An effective entrepreneur is a veritable digital man or woman, absorbing “scraps of information” at every opportunity, forever reading, learning, and questioning. Microsoft CEO Satya Nadella put it crisply when he said, “Don’t be a know-it-all; be a learn-it-all.”

The most important information is that which comes from users. An entrepreneur must continually ask them what works and what needs improvement, and adapt the business accordingly. As Sweetgreen cofounder Nicholas Jammet told my students a few weeks ago, he and his cofounders are constantly seeking feedback from their customers: “Our focus is maniacal; we are constantly testing hypotheses and iterating the Sweetgreen concept.”

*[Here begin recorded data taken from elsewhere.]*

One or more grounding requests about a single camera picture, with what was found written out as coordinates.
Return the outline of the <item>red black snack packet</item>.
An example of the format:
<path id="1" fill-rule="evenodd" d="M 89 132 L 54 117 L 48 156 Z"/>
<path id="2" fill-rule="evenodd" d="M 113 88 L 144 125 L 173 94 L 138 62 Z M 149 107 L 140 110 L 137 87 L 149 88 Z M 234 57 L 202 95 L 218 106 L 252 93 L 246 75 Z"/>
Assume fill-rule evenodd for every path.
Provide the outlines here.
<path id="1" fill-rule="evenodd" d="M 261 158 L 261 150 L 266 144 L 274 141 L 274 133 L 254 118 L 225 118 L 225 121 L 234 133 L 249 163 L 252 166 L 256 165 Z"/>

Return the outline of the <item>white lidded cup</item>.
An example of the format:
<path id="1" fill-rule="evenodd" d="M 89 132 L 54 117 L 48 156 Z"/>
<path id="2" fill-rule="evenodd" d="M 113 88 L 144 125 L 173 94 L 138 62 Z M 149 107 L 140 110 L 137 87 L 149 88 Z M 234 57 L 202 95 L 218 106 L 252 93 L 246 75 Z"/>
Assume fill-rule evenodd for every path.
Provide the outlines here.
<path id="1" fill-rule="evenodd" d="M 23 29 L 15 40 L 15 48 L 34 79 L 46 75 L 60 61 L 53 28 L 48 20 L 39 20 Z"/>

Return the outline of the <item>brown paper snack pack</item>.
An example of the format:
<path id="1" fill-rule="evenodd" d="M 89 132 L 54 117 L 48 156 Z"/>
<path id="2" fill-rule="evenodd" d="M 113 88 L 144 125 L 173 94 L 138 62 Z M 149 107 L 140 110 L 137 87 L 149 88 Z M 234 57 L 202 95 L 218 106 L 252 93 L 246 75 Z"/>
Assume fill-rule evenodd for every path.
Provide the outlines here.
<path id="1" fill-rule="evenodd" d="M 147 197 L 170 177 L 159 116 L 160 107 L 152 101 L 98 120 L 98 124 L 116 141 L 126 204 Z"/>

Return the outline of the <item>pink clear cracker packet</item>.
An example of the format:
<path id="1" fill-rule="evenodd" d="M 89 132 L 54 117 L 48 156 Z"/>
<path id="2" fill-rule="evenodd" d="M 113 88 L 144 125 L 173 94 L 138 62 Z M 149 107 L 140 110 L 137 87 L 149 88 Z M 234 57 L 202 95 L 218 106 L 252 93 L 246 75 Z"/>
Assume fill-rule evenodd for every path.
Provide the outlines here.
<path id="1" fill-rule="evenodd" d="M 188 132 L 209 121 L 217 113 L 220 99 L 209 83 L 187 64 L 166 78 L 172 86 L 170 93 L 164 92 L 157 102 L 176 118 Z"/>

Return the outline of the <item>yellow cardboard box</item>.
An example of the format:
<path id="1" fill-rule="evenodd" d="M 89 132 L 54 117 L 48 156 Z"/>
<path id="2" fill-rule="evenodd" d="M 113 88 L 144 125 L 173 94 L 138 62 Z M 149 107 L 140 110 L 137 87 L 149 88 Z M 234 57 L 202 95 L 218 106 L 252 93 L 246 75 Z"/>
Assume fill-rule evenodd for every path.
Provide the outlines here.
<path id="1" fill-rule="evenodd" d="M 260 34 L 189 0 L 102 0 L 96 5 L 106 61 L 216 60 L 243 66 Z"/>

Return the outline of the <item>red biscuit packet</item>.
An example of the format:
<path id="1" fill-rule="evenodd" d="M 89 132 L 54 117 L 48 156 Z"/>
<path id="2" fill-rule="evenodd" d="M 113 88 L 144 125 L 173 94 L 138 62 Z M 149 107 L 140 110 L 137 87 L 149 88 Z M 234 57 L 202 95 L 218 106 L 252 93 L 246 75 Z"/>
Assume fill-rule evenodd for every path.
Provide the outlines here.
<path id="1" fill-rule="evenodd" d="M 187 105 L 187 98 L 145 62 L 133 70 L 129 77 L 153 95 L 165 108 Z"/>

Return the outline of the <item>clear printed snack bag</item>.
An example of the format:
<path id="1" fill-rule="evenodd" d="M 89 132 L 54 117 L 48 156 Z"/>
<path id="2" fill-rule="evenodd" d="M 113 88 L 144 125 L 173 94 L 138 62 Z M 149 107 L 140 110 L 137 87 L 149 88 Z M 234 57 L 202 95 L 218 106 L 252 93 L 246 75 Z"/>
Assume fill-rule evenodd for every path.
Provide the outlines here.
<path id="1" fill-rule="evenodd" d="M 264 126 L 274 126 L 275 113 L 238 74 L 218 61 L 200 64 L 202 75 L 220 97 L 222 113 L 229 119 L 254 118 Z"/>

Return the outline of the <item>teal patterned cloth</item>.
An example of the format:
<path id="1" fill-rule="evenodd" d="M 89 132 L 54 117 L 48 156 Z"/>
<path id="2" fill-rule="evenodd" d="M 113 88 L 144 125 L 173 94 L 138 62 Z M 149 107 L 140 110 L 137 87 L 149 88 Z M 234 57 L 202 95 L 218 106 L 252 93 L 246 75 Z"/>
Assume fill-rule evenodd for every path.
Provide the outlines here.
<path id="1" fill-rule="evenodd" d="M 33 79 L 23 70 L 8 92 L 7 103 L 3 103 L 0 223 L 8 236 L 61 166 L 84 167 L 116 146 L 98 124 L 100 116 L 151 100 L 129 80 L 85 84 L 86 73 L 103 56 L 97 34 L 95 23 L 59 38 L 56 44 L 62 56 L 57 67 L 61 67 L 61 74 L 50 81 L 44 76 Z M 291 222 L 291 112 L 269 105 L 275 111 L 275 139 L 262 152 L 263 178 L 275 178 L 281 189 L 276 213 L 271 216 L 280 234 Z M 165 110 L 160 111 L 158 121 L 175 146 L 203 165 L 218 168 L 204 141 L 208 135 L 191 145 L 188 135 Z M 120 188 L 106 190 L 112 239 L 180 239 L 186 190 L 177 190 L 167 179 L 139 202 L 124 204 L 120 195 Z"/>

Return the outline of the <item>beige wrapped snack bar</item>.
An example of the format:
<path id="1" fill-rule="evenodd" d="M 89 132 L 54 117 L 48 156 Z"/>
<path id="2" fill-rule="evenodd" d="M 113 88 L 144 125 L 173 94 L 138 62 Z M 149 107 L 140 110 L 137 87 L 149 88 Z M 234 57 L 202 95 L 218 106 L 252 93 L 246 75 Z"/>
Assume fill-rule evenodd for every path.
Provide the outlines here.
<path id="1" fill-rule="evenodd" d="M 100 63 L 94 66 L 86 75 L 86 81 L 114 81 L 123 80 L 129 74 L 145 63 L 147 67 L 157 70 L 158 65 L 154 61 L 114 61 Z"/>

7. Investors seek the real thing

It’s hard to recognize the real thing
It comes along once in a while

(“Grand Designs,” Power Windows, 1985)

Most would agree that the essential pillars of a “grand design” business are the business idea, the size of its market, and the quality of its founders. For seasoned investors, the last factor is often most important, as the business’ chances for success dramatically increase if the founders are “the real thing”. VC types want to see that the entrepreneurs have requisite grit – the fortitude to stick to their vision and execute relentlessly in a world of scarce resources.  But they also are looking for a measure of adaptability: those with willingness and ingenuity to pivot the business when the market demands it. Deft entrepreneurs can make the most of an average idea, but weak founders can destroy the grandest of designs.

8. Build your endurance

You can make the most of the distance
First you need endurance
First you’ve got to last

(“Marathon,” Hold Your Fire, 1987)

How does an entrepreneur make the most of the distance? You have to develop your endurance like an athlete by eating sensibly, hitting the gym, and getting sufficient sleep. It is often difficult for founders to remember to put on their oxygen masks first and practice self-care amid the relentless demands of a startup. Fortunately, there are now a multitude of apps and websites  to help founders to take regular breaks, practice meditation, engage in walking meetings, and block out the innumerable digital distractions.

9. Differentiate

Everybody got to elevate
From the norm

(“Vital Signs,” Moving Pictures, 1981)

The most promising businesses have an economic “moat” – that is, a sustainable competitive advantage over other firms in their category. When he spoke to my students a few weeks ago, Bluestone Lane founder and Melbourne native Nicholas Stone said that when he entered the crowded coffee chain business he took pains to elevate his concept from the norm established by Starbucks. This meant delivering an experience based on the principles of the Australian coffee culture in which he was raised: higher quality coffee, friendlier customer service, and more intriguing, nourishing food such as the company’s famous, Instagram-friendly “avo smash”.

10. Persevere

Why does it happen?
Because it happens.
Roll the bones.

(“Roll the Bones,” Roll the Bones, 1991)

There is not a startup in history that has not experienced setbacks and dead ends, a great many also endure full-scale failures and near-death experiences. An entrepreneur needs to learn from misfortunate without dwelling on it — fail forward, as they say. The sooner one realizes that failure is an inevitable part of the startup process, the easier it is to persevere and “roll the bones,” which is an old-fashioned term for rolling the dice.

Elaborating on the song’s title in an interview, Neil Peart explained that, “The bottom line…is to take the chance, roll the bones, if it’s a random universe and that’s terrifying and it makes you neurotic and everything, never mind. You really have to take the chance or else nothing’s going to happen.”